● **TASK INSTRUCTIONS**:
For the material below, state how many lines have the word "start" in them, with no other words.

● **SOURCE DATA**:
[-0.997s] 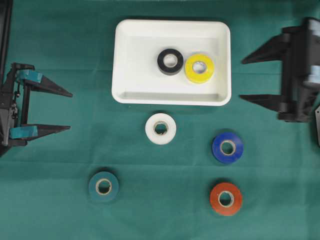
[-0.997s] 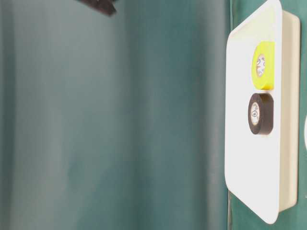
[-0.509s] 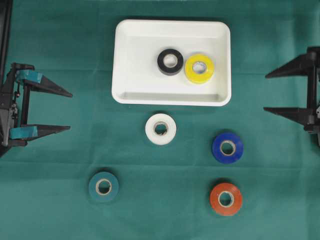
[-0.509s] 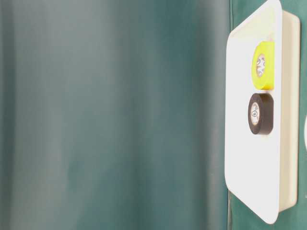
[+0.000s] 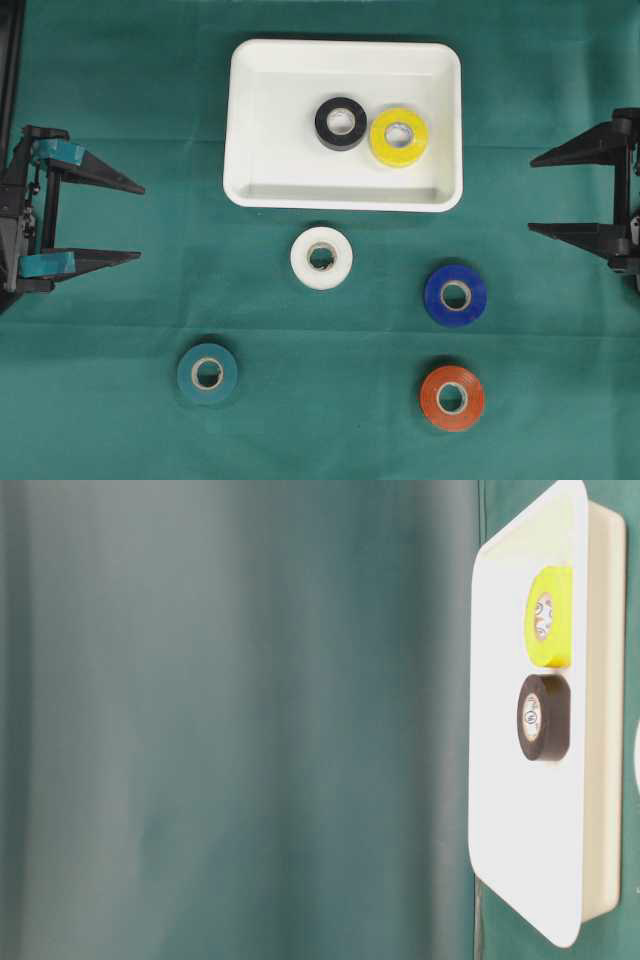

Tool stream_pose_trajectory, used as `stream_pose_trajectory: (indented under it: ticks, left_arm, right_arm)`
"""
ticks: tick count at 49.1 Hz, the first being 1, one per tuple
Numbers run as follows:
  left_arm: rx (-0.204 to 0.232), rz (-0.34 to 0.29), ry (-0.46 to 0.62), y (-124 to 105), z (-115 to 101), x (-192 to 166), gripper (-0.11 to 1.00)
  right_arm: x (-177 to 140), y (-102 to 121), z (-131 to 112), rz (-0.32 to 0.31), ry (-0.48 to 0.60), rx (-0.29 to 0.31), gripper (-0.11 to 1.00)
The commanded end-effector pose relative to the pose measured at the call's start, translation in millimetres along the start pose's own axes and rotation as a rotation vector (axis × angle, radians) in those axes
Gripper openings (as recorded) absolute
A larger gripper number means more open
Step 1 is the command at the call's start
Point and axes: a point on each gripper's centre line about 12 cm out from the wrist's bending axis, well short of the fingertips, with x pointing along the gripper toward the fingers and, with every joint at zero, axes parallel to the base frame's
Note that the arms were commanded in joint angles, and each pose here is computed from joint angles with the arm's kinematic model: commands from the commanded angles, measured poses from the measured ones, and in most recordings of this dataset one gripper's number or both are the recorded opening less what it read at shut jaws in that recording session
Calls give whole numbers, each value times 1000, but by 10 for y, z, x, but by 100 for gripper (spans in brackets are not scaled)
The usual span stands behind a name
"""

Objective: Pick up the tape from a random location and place it into the white case.
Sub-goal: 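Move the left gripper out toward the red tape roll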

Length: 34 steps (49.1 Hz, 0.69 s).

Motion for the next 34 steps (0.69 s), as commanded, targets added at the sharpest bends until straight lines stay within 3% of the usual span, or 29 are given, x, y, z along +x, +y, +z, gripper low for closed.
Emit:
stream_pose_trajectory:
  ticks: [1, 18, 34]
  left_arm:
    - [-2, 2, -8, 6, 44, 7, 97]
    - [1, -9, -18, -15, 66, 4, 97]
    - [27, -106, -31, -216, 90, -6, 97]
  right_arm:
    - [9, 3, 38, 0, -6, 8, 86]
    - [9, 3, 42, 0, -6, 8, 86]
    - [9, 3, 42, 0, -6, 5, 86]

● **YOUR SOLUTION**:
2